Dangerous Drug-Resistant Infections
For the study, which was published in the American Journal of Infection Control, researchers screened nursing home patients who were admitted to Rhode Island Hospital and The Miriam Hospital. They identified patients with a presence of carbapenem-resistant Enterobacteriaceae, a family of germs that is very difficult to treat because of its high tolerance to antibiotics.
Of 500 acute admissions from nursing homes, 23 patients were carrying bacteria highly resistant to drug treatment. Seven of those cases were carbapenem-resistant Enterobacteriaceae. They also determined that the use of a feeding tube was associated with the bacteria presence in the gastrointestinal tract.

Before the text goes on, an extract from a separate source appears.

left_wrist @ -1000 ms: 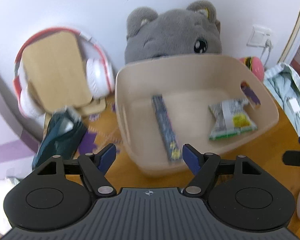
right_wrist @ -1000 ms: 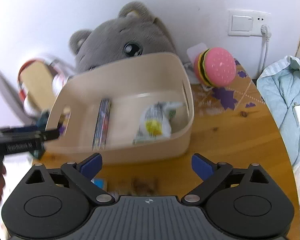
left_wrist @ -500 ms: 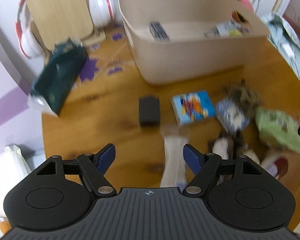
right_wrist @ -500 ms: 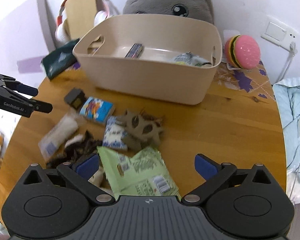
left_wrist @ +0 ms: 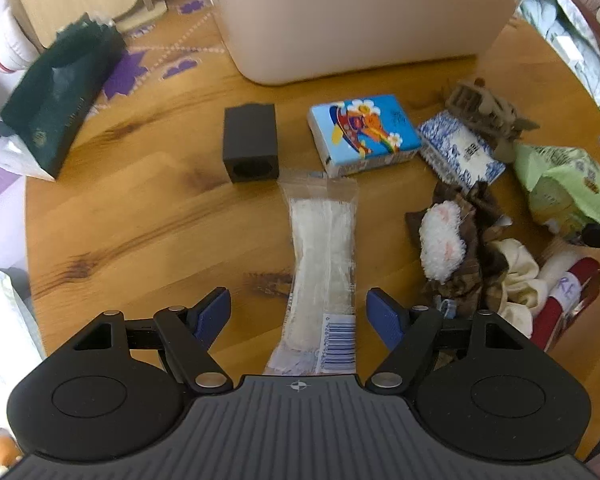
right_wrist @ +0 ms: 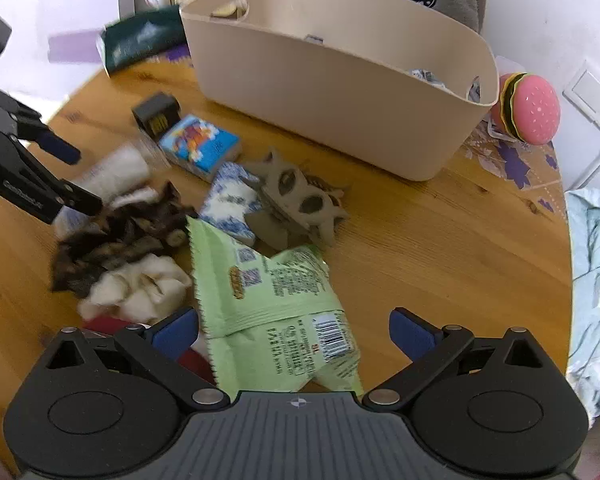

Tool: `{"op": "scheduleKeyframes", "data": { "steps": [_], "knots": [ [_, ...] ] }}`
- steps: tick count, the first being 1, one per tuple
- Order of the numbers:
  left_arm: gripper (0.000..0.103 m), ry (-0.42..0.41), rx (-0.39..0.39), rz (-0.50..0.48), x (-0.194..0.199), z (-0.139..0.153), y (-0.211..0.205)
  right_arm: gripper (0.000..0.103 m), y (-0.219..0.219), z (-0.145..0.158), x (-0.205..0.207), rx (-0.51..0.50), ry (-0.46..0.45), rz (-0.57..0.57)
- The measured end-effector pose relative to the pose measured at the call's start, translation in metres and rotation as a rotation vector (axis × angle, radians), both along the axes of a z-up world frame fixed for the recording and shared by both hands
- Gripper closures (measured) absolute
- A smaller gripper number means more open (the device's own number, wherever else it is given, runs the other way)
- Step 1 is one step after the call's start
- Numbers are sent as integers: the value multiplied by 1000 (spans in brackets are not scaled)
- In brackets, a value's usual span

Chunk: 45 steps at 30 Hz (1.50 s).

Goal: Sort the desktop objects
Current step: 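Move the left tool to the clear wrapped pad while the right tool reaches the green snack bag, then grasp the clear wrapped pad with the left tool while the right tool grasps the green bag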

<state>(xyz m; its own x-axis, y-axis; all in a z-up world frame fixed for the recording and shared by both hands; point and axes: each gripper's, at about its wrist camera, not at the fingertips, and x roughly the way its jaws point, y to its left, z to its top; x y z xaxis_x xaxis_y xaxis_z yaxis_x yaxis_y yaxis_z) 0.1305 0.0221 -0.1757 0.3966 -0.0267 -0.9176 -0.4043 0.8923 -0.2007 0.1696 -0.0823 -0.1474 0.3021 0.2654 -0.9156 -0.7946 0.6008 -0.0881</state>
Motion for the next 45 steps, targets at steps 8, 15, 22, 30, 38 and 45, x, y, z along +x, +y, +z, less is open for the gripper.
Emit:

Researchers say this information is useful for improving understanding of how drug-resistant bacteria is transmitted between nursing homes and hospitals and for evaluating the use of feeding tubes for this population.
According to the researchers, antibiotic resistance is a pressing problem facing the healthcare world. The failure of antibiotics can lead to extended hospitals stays, more severe illnesses and more medications. There are few treatments available for antibiotic resistant bacteria, which is why infection control is so important for preventing their spread. Some infections can even be deadly.
Changing the Way Antibiotics Are Prescribed
As much as 75 percent of antibiotic prescriptions administered to nursing home residents are inaccurate. Unnecessary prescriptions and incorrect administration of medications can lead to antibiotic resistance.
The Centers for Disease Control and Prevention (CDC) recently issued new guidelines regarding the prescribing of antibiotics in nursing homes. It has provided nursing home care facilities with recommendations designed to minimize incorrect antibiotic usage, to prevent bacteria from becoming resistant to antibiotic treatment, and to stop these infections from spreading.
Wrongfully prescribing antibiotics in a nursing home setting can put patients at risk of complications or even death from drug-resistant bacteria strains.